Sustainability, Why It Makes Business Sense – A Discussion with Students from the University of St.Gallen
By Devane Sharma
With the growing awareness of issues such as climate change, biodiversity loss, pollution flows and topics like social justice, sustainability moves into the central focus of businesses and regulators around the world. Universities are adding modules and embedding sustainability into their curriculums. One such module is the University of St.Gallen’s (Switzerland) Asia Compact course on “Sustainability in Singapore and Southeast Asia”, part of the Masters of General Management program.
The course takes place over an intensive week at the St.Gallen Institute of Management’s satellite campus in Singapore. The students focus on social and environmental sustainability across key industries in the Southeast Asia region, to discuss sustainability challenges, opportunities, and solutions for business and supply chain management.
On the 14th of April, the 2022 cohort heard perspectives from Dr. Janice Lee of the Nanyang Technological University on Sustainability in the Palm Oil Industry, and Carolyn Lim, Senior Manager, Corporate Communications at Musim Mas on an industry perspective. Here are three key questions that emerged from the session.
Why Does Musim Mas Place Such a Strong Emphasis on Supporting Smallholders?
Independent smallholder farmers manage over 40% or 4.2 million hectares of oil palm plantations in Indonesia. Roughly, this represents an area similar to size to that of Switzerland, but the plantations are more geographically dispersed around the vast Indonesian archipelago. This makes it harder to access these farmers to provide them with knowledge and resources.
Smallholder farmers may lack access to land deeds and hence finance, e.g., for fertilizers. They also tend to lack agricultural knowledge and consequently tend to have lower yields than industrial plantations. Through Musim Mas’ Smallholder program, we help them improve output. This includes smallholders that do not necessarily supply to us. With the industry producing more, we help relieve land-use pressures to meet the world’s vegetable oil demand. The farmers themselves will also gain improved livelihoods as their yields improve.
Why Would a Business, Like Musim Mas, Bother About Sustainability?
Being a sustainable palm company makes business sense. Having NGOs such as Earthqualizer and the Radar for Detecting Deforestation (RADD) assess our plantations has enabled us to achieve externally verified 100% traceability-to-plantation for all our mills. As a result, we prove to regulators and companies that buy from us that we are committed to our No Deforestation Peat and Exploitation (NDPE) policy. Therefore, looking at it in a purely business sense, sustainability can be seen as a risk-mitigation tool that also provides a value-add to a business’ value proposition.
Another example of how being sustainable has benefited us is our methane captures.
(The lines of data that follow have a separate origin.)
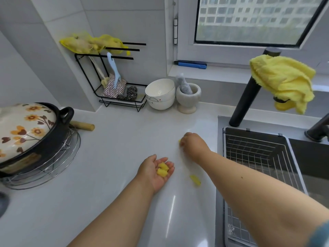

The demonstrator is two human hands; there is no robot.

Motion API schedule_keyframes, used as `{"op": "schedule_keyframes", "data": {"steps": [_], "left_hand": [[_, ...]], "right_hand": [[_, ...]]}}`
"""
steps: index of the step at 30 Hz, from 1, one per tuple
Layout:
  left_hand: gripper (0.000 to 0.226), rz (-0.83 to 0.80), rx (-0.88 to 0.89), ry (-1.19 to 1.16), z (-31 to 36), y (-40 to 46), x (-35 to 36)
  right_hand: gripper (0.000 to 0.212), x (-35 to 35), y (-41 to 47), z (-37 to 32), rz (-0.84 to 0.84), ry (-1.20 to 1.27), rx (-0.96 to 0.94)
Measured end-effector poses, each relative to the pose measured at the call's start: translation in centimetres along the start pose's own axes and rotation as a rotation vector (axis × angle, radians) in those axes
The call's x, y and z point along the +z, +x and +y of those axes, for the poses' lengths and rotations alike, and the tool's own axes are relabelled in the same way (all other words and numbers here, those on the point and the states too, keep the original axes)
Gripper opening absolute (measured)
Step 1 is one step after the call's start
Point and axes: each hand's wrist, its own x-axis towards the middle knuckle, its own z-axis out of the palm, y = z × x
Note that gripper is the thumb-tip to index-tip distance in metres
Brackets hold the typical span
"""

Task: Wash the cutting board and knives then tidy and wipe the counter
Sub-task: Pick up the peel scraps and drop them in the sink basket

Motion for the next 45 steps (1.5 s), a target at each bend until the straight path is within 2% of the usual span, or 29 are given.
{"op": "schedule_keyframes", "data": {"steps": [5, 6, 8, 10, 11, 14, 15, 18, 20, 23, 26, 28, 30, 33, 35, 38, 40, 43, 45], "left_hand": [[0.043, -0.005, -0.003, 0.032, 0.0, 0.0, 0.5], [0.043, -0.013, -0.008, 0.032, 0.0, -0.1, 0.8], [0.044, -0.038, -0.014, 0.017, -0.2, -0.2, 1.4], [0.043, -0.073, -0.021, -0.004, -0.5, -0.3, 2.0], [0.043, -0.079, -0.024, -0.002, -0.6, -0.4, 2.3], [0.043, -0.081, -0.023, 0.034, -1.0, -0.6, 2.9], [0.043, -0.083, -0.025, 0.037, -1.1, -0.6, 3.0], [0.043, -0.082, -0.031, 0.036, -1.5, -0.7, 2.8], [0.044, -0.078, -0.033, 0.039, -1.8, -0.9, 2.6], [0.044, -0.07, -0.032, 0.061, -2.2, -1.1, 2.4], [0.044, -0.07, -0.049, 0.092, -2.6, -1.4, 2.3], [0.045, -0.107, -0.074, 0.069, -3.0, -1.8, 2.2], [0.041, -0.144, -0.078, 0.028, -3.3, -2.2, 2.1], [0.036, -0.126, -0.037, -0.016, -3.2, -2.5, 1.6], [0.035, -0.1, -0.011, -0.016, -2.9, -2.7, 1.0], [0.035, -0.074, 0.006, 0.002, -2.4, -3.0, 0.1], [0.035, -0.068, 0.007, 0.017, -2.2, -3.1, -0.2], [0.036, -0.068, 0.002, 0.048, -2.1, -3.2, -0.5], [0.037, -0.072, -0.008, 0.071, -2.0, -3.0, -0.4]], "right_hand": [[0.021, -1.3, -2.1, -0.8, 0.185, 0.331, 0.072], [0.018, -2.0, -2.7, -1.3, 0.174, 0.444, 0.061], [0.012, -3.9, -3.8, -2.3, -0.006, 0.609, -0.026], [0.009, -5.4, -4.6, -2.5, -0.132, 0.496, -0.121], [0.013, -5.9, -4.8, -2.1, -0.094, 0.429, -0.113], [0.017, -7.5, -5.2, 1.0, 0.088, 0.326, 0.076], [0.018, -7.7, -5.6, 2.2, 0.062, 0.24, 0.126], [0.025, -6.6, -6.6, 4.6, -0.221, -0.079, 0.2], [0.022, -5.1, -7.1, 5.0, -0.281, -0.185, 0.2], [0.016, -4.3, -7.4, 4.3, -0.189, -0.101, 0.187], [0.011, -5.0, -7.9, 1.7, -0.012, 0.31, 0.103], [0.015, -6.0, -8.5, -0.9, -0.083, 0.467, 0.013], [0.025, -6.0, -8.8, -2.6, -0.18, 0.42, -0.034], [0.04, -5.9, -8.7, -2.6, -0.024, 0.403, 0.072], [0.038, -5.1, -8.9, -1.7, 0.047, 0.323, 0.182], [0.035, -2.1, -10.1, -1.4, -0.149, 0.089, 0.236], [0.023, -0.2, -10.5, -1.7, -0.182, 0.044, 0.223], [0.004, -0.5, -10.1, -1.6, -0.115, 0.123, 0.224], [0.011, -2.0, -9.8, -1.6, -0.029, 0.356, 0.281]]}}
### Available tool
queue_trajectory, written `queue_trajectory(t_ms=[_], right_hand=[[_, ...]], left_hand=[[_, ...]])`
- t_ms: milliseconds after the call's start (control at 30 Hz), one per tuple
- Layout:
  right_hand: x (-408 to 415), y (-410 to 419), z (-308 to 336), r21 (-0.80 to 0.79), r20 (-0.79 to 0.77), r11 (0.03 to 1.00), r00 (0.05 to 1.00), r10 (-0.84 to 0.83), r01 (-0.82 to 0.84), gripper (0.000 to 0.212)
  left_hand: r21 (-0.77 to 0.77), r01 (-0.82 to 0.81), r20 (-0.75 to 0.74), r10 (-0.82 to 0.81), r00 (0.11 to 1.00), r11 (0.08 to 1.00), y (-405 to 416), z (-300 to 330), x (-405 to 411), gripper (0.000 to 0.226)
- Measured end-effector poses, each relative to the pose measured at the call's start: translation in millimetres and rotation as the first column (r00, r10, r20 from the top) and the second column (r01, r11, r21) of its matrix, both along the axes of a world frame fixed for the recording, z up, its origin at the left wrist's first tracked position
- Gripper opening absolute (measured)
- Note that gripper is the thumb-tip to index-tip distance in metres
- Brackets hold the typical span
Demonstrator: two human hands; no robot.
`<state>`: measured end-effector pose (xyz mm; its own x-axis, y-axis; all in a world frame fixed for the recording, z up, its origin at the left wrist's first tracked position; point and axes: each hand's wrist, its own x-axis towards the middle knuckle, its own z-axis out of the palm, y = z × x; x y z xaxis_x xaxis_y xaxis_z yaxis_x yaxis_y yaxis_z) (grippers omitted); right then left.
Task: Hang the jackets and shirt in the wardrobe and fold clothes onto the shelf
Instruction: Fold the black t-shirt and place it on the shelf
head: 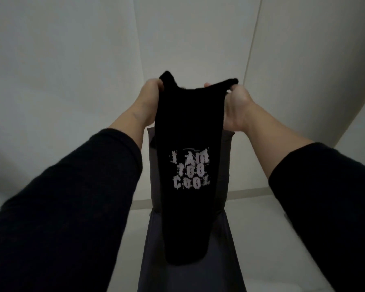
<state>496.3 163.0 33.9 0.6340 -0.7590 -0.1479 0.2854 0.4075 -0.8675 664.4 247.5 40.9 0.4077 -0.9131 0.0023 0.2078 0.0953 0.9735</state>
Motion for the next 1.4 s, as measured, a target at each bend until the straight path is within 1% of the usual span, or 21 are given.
queue_trajectory(t_ms=[67, 200, 300, 367, 500, 600, 833, 967, 1067, 1200, 1267, 1400], right_hand=[[2, -5, 3, 0.002, 0.007, 1.000, 1.000, 0.021, -0.021, 0.056], [-4, 9, 2, 0.013, 0.036, 0.999, 0.998, 0.042, -0.043, 0.060], [-17, 34, -13, 0.024, -0.001, 0.996, 0.997, 0.080, -0.080, 0.062], [-30, 53, -30, 0.048, -0.038, 0.996, 0.996, 0.078, -0.077, 0.062], [-62, 100, -81, 0.063, -0.111, 0.995, 0.990, 0.088, -0.081, 0.063], [-94, 140, -127, 0.112, -0.168, 0.990, 0.980, 0.107, -0.089, 0.065], [-168, 231, -234, 0.296, -0.246, 0.953, 0.959, 0.142, -0.066, 0.068], [-197, 260, -281, 0.410, -0.277, 0.912, 0.950, 0.143, -0.018, 0.066], [-204, 266, -309, 0.446, -0.306, 0.895, 0.939, 0.156, -0.003, 0.065], [-197, 254, -343, 0.455, -0.372, 0.890, 0.912, 0.172, 0.018, 0.065], [-186, 237, -360, 0.457, -0.417, 0.886, 0.898, 0.139, 0.075, 0.063], [-152, 181, -402, 0.401, -0.518, 0.884, 0.855, 0.001, 0.241, 0.047]], left_hand=[[-0.033, 0.005, -0.003, -0.005, 1.000, 0.999, 2, 6, -2, 0.030], [-0.050, 0.073, 0.001, -0.073, 0.997, 0.996, 18, 7, -10, 0.032], [-0.023, 0.089, -0.026, -0.090, 0.996, 0.996, 42, -8, -20, 0.035], [-0.001, 0.093, -0.035, -0.093, 0.995, 0.996, 61, -25, -33, 0.038], [0.065, 0.062, -0.056, -0.059, 0.997, 0.996, 103, -78, -66, 0.036], [0.123, 0.062, -0.115, -0.048, 0.992, 0.990, 144, -126, -93, 0.038], [0.298, 0.067, -0.271, 0.017, 0.962, 0.952, 234, -232, -168, 0.038], [0.410, 0.082, -0.315, 0.056, 0.947, 0.908, 264, -277, -195, 0.035], [0.464, 0.083, -0.307, 0.072, 0.949, 0.882, 269, -307, -198, 0.035], [0.507, 0.072, -0.291, 0.091, 0.952, 0.859, 255, -346, -187, 0.033], [0.520, 0.040, -0.269, 0.119, 0.956, 0.853, 240, -367, -177, 0.029], [0.542, -0.090, -0.157, 0.206, 0.966, 0.835, 191, -413, -142, 0.026]])
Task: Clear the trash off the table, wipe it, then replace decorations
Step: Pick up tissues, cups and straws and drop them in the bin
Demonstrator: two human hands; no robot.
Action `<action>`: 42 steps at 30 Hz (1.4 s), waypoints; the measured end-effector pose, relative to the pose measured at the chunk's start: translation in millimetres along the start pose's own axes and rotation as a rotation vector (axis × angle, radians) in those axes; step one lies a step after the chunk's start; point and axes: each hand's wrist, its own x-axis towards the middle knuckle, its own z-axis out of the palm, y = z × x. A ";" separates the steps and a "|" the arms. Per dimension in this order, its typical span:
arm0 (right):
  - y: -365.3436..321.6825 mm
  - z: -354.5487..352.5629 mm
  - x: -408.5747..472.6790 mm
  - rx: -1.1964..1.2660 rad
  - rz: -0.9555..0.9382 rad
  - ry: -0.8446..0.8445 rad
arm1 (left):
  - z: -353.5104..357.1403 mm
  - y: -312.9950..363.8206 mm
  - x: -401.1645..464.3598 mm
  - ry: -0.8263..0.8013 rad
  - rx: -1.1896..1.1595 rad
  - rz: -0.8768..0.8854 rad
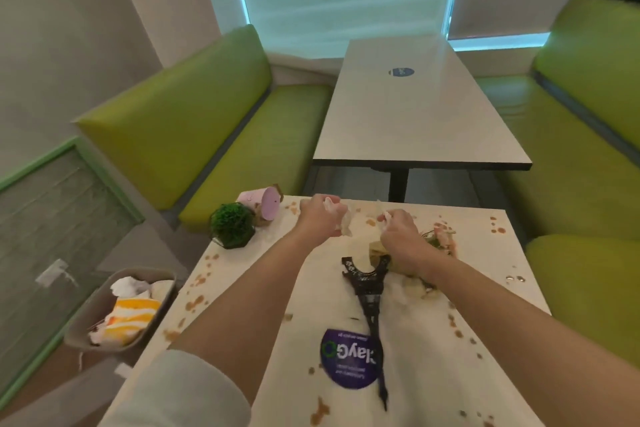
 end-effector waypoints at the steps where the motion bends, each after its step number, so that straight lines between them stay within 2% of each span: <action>1: -6.5 10.1 -8.2 -0.016 -0.004 -0.036 | -13.5 -6.0 -8.5 -0.002 0.001 -0.001; 5: -43.9 66.3 -57.1 -0.048 -0.097 -0.217 | -91.3 -43.9 -44.7 -0.033 0.100 -0.010; 8: -70.9 111.6 -84.0 -0.036 -0.151 -0.219 | -148.3 -72.6 -65.9 -0.034 0.096 -0.002; 12: -95.0 173.6 -105.3 -0.018 -0.109 -0.207 | -211.1 -110.8 -86.1 0.015 0.017 -0.049; 16: -118.6 232.6 -125.2 0.022 -0.095 -0.254 | -266.7 -150.7 -106.7 0.046 0.067 -0.174; 19: -137.0 271.7 -136.8 0.043 -0.120 -0.283 | -298.2 -177.5 -122.1 0.093 -0.003 -0.246; 23: -154.9 310.5 -138.7 0.087 -0.166 -0.325 | -332.2 -225.7 -116.6 0.166 0.051 -0.284; 27: -169.2 341.7 -129.1 0.086 -0.175 -0.304 | -360.6 -303.8 -70.8 0.312 -0.076 -0.378; 30: -174.4 363.3 -115.4 0.049 -0.206 -0.293 | -370.6 -292.5 -80.0 0.349 -0.211 -0.442; 32: -177.5 375.5 -107.1 0.042 -0.214 -0.290 | -376.5 -280.8 -85.8 0.435 -0.259 -0.467; 35: -176.4 396.4 -93.1 0.056 -0.173 -0.298 | -381.5 -293.8 -77.5 0.484 -0.183 -0.439; 40: -173.4 424.3 -72.8 0.041 -0.132 -0.281 | -399.9 -328.8 -60.4 0.443 0.046 -0.340; 42: -172.3 432.4 -68.4 0.056 -0.109 -0.276 | -409.5 -340.6 -51.1 0.497 0.118 -0.342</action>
Methane is a greenhouse gas that is more than 25 times as potent as Carbon Dioxide in trapping heat in the atmosphere. Our mills are fitted with methane captures which, in 2020, avoided the release of over 500,000 MT Carbon Dioxide equivalent or CO2e. We then harnessed the methane to produce electricity for our mills. The excess, a whopping 32 million kWh, was exported to the national grid. Having methane captures installed enabled us to demonstrate that we meet environmental commitments and therefore be able to produce biodiesels for European markets.
What then Needs to Be Done to Help Improve Sustainability Across the Industry?
Collaboration and cooperation are essential. Musim Mas supports the Indonesian government initiatives to improve smallholder livelihoods, and that is why we expanded our outreach to a district level. To that end, we run smallholder hubs where we provide training for government agricultural extension officers on a train-the-trainer basis so they can then reach even more smallholders.
We also collaborate with downstream companies in the supply chain such as Nestle and AAK, NGOs such as the Southeast Asia Rainforest Research Partnership (SEARRP), and academia such as ETH Zurich, among others.